Que Lucre me buscara como si tal cosa para hacer el amor tampoco mejoró mi ánimo.

                                                                         ***

El timbre sonó temprano. Ni siquiera había tenido tiempo de tomar un mate. Todavía sentía, como en ramalazos, los maullidos de gato.
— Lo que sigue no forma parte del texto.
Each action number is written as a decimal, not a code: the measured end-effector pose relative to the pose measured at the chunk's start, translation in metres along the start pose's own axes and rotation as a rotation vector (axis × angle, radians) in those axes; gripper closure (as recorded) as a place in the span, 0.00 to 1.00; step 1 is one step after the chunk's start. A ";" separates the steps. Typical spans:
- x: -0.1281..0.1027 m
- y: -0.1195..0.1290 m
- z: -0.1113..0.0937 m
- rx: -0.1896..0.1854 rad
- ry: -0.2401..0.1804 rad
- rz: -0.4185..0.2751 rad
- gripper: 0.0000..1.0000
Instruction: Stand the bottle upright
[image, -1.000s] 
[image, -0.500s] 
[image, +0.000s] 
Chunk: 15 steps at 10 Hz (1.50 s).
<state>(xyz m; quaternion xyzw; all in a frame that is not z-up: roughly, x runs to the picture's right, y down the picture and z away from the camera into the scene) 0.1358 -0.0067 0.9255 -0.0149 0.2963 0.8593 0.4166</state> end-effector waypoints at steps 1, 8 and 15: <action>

Lucre había salido hacía no más de diez minutos y maldije su oportunismo.

Por la mirilla vi a Sampayo, su seguridad, la estampa de un hombre que está lejos de cualquier enfermedad mental.

No pensaba contestar, mucho menos abrir la puerta, pero Sampayo suplicó.
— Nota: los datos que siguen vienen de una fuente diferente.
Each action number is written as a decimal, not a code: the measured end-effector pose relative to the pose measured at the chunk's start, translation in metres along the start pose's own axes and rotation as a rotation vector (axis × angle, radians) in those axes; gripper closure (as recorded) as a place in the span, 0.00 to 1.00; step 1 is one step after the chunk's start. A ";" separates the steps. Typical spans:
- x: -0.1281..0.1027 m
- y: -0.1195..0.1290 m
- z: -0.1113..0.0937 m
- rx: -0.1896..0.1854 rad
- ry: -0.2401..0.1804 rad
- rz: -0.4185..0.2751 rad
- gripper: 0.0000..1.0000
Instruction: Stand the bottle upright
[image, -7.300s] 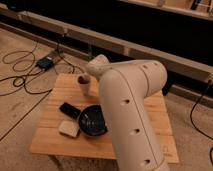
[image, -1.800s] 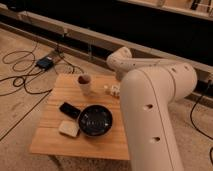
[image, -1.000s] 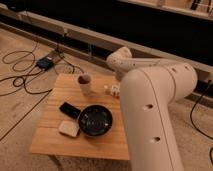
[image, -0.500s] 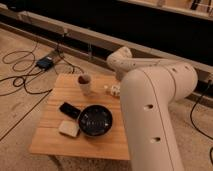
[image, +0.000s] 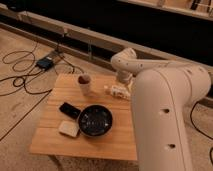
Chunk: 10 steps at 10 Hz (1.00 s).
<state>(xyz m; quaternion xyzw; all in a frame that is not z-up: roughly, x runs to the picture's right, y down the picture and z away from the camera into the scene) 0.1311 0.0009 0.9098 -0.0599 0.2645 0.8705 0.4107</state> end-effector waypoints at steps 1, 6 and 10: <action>0.001 -0.004 0.001 0.000 0.001 0.006 0.35; 0.001 -0.008 0.002 0.002 -0.003 0.033 0.35; 0.001 -0.008 0.002 0.002 -0.003 0.033 0.35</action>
-Por favor –dijo-, quiero disculparme. -Me mantuve, sin embargo, a resguardo; con una mano en el mentón, pensando qué hacer. -Está bien- siguió Sampayo-… entiendo que no quiera atenderme.

Que no me tuteara no lo hacía menos amenazante, pero la absurdidad de no abrir, de tener que esconderme, tampoco era viable.

Sampayo sonrió -incluso sus anteojos de sol parecieron sonreír- cuando finalmente abrí. Una sonrisa lastimosa, nada que pareciera peligroso, como si de verdad hubiese venido a disculparse.

-Puedo pasar -preguntó.

Se lo veía prolijo, recién bañado. La calva le brillaba.

Nos sentamos en el comedor y rechazó el convite de mate. Suspiró largo y tendido y dijo que no pretendía robarme mucho tiempo. Su voz, arenosa y serena, distaba de ser el vozarrón que dos noches atrás me había amenazado con la policía.

-Usted entenderá que estoy muy solo -empezó y, más allá de que yo entendía, también estaba seguro de que no captaba del todo el sentido de esa soledad suya-. Tengo poca gente con quien hablar, tengo poca paciencia, pero no soy un hombre malo. Perdóneme que le diga esto… -deduje que Sampayo se preparaba para una confesión y, a mi turno, me puse en guardia-: extraño mucho, extraño a muchas personas. Alfonsín, mi gato, es todo lo que tengo.

La mención a Alfonsín hizo que reflotaran en mi cabeza los maullidos de gato, la sensación de un reclamo. Me froté el ojo derecho con un dedo, pero tampoco así pude librarme de esa molestia.

Sampayo carraspeó, hizo un rápido pianito con los dedos contra la mesa de madera, y al fin dijo:

-Le pido que me devuelva a mi gato.

Como no respondí -por Dios, qué podía decirle-, Sampayo insistió.

-Dígame loco, dígame lo que quiera, pero sé que Alfonsín está acá, en esta casa -Sampayo se levantó de su silla y ensayó un paneo que, por el efecto que hacían sus anteojos, sentí como una radiografía-: Puedo oírlo -remató.

Llevado por el instinto miré hacia el patio y él entendió que, efectivamente, el gato estaba en nuestro patio. Lo que no tuve modo de saber -tampoco quería saberlo-, era en qué situación pensaba Sampayo que se encontraba Alfonsín.

Tampoco tuvo el ímpetu suficiente para evitar que yo lo arrastrara hasta la puerta de salida.

-Vamos -le dije-, tengo cosas que hacer, no tengo tiempo para esto.

“Mi gato”, repetía Sampayo, “lo oigo”. De pronto era el viejo enfermo del que su hija había hablado. Un hombre perdido en su nebulosa. Ahora sí, pensé, no había excusas para mantener a Julia al margen.

Cerré la puerta y me quedé espiándolo un minuto por la mirilla. Parecía más pequeño, parecía muy solo, así, los anteojos de sol apuntando a la nada. Me consoló la idea de que, quizás, desde ahí afuera ya no escucharía los maullidos de su gato.